RNA ligands of retinoic acid-inducible gene I (RIG-I) are a promising class of oligonucleotide therapeutics with broad potential as antiviral agents, vaccine adjuvants, and cancer immunotherapies. However, their translation has been limited by major drug delivery barriers, including poor cellular uptake, nuclease degradation, and an inability to access the cytosol where RIG-I is localized. Here this challenge is addressed by engineering nanoparticles that harness covalent conjugation of 5'-triphospate RNA (3pRNA) to endosome-destabilizing polymers. Compared to 3pRNA loaded into analogous nanoparticles via electrostatic interactions, it is found that covalent conjugation of 3pRNA improves loading efficiency, enhances immunostimulatory activity, protects against nuclease degradation, and improves serum stability. Additionally, it is found that 3pRNA could be conjugated via either a disulfide or thioether linkage, but that the latter is only permissible if conjugated distal to the 5'-triphosphate group. Finally, administration of 3pRNA-polymer conjugates to mice significantly increases type-I interferon levels relative to analogous carriers that use electrostatic 3pRNA loading. Collectively, these studies have yielded a next-generation polymeric carrier for in vivo delivery of 3pRNA, while also elucidating new chemical design principles for covalent conjugation of 3pRNA with potential to inform the further development of therapeutics and delivery technologies for pharmacological activation of RIG-I.

Nanoparticle Retinoic Acid-Inducible Gene I Agonist for Cancer Immunotherapy.

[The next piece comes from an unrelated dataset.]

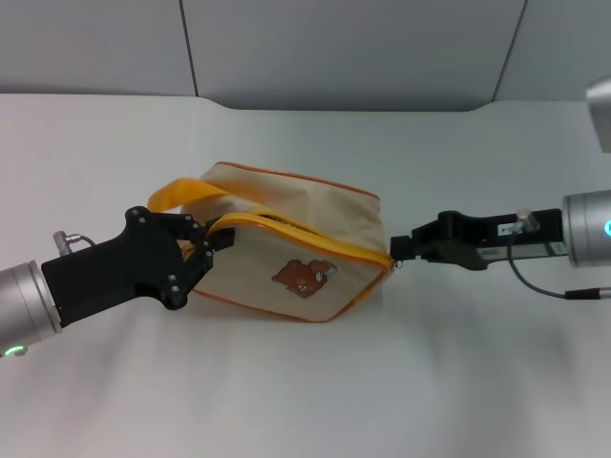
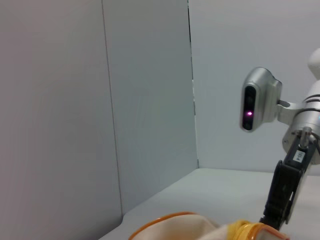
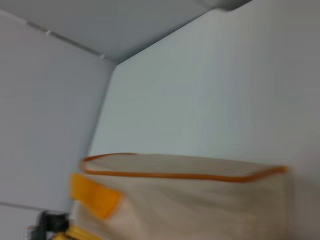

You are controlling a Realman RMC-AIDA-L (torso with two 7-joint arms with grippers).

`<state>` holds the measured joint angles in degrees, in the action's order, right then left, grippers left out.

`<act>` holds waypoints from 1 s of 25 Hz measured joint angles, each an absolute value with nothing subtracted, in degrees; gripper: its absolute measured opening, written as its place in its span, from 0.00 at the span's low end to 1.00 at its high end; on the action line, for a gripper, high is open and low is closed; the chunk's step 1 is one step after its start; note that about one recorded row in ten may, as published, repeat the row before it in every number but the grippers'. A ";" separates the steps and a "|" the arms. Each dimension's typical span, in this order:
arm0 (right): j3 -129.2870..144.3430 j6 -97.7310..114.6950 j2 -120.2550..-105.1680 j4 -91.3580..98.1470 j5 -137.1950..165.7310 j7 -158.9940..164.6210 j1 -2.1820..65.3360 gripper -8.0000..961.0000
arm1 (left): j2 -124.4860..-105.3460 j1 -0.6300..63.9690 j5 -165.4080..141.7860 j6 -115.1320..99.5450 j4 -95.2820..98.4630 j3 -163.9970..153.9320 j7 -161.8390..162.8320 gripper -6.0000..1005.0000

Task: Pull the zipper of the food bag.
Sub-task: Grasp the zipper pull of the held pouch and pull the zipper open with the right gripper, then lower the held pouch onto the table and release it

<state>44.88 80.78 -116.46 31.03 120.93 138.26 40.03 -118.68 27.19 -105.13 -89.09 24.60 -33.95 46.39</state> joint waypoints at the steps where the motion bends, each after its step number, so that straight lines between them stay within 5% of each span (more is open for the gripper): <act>1: 44.01 80.57 -116.33 31.16 120.39 137.77 39.48 0.02 | -118.67 27.18 -105.13 -89.09 24.60 -33.93 46.42 0.11; 9: 40.60 84.82 -116.02 31.07 113.39 129.69 39.00 0.03 | -118.61 27.34 -105.27 -88.54 22.29 -34.33 46.69 0.11; 20: 40.47 92.58 -116.08 31.30 109.19 107.64 38.35 0.23 | -117.94 26.08 -105.13 -85.41 20.76 -32.61 52.32 0.12; 21: 40.45 93.00 -116.48 31.33 108.84 101.24 37.56 0.47 | -117.07 25.63 -105.12 -88.90 21.38 -31.67 55.21 0.12; 25: 40.60 94.89 -116.84 31.16 108.68 91.58 36.55 0.59 | -114.89 25.52 -105.36 -97.31 21.42 -31.46 58.98 0.35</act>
<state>40.60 94.89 -116.84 31.16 108.68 91.58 36.55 -114.89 25.52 -105.36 -97.31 21.42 -31.46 58.98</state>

Pharmacological activation of the retinoic acid-inducible gene I (RIG-I) pathway holds promise for increasing tumor immunogenicity and improving the response to immune checkpoint inhibitors (ICIs). However, the potency and clinical efficacy of 5'-triphosphate RNA (3pRNA) agonists of RIG-I are hindered by multiple pharmacological barriers, including poor pharmacokinetics, nuclease degradation, and inefficient delivery to the cytosol where RIG-I is localized. Here, we address these challenges through the design and evaluation of ionizable lipid nanoparticles (LNPs) for the delivery of 3p-modified stem-loop RNAs (SLRs). Packaging of SLRs into LNPs (SLR-LNPs) yielded surface charge-neutral nanoparticles with a size of ∼100 nm that activated RIG-I signaling in vitro and in vivo. SLR-LNPs were safely administered to mice via both intratumoral and intravenous routes, resulting in RIG-I activation in the tumor microenvironment (TME) and the inhibition of tumor growth in mouse models of poorly immunogenic melanoma and breast cancer. Significantly, we found that systemic administration of SLR-LNPs reprogrammed the breast TME to enhance the infiltration of CD8+ and CD4+ T cells with antitumor function, resulting in enhanced response to αPD-1 ICI in an orthotopic EO771 model of triple-negative breast cancer. Therapeutic efficacy was further demonstrated in a metastatic B16.F10 melanoma model, with systemically administered SLR-LNPs significantly reducing lung metastatic burden compared to combined αPD-1 + αCTLA-4 ICI. Collectively, these studies have established SLR-LNPs as a translationally promising immunotherapeutic nanomedicine for potent and selective activation of RIG-I with the potential to enhance response to ICIs and other immunotherapeutic modalities.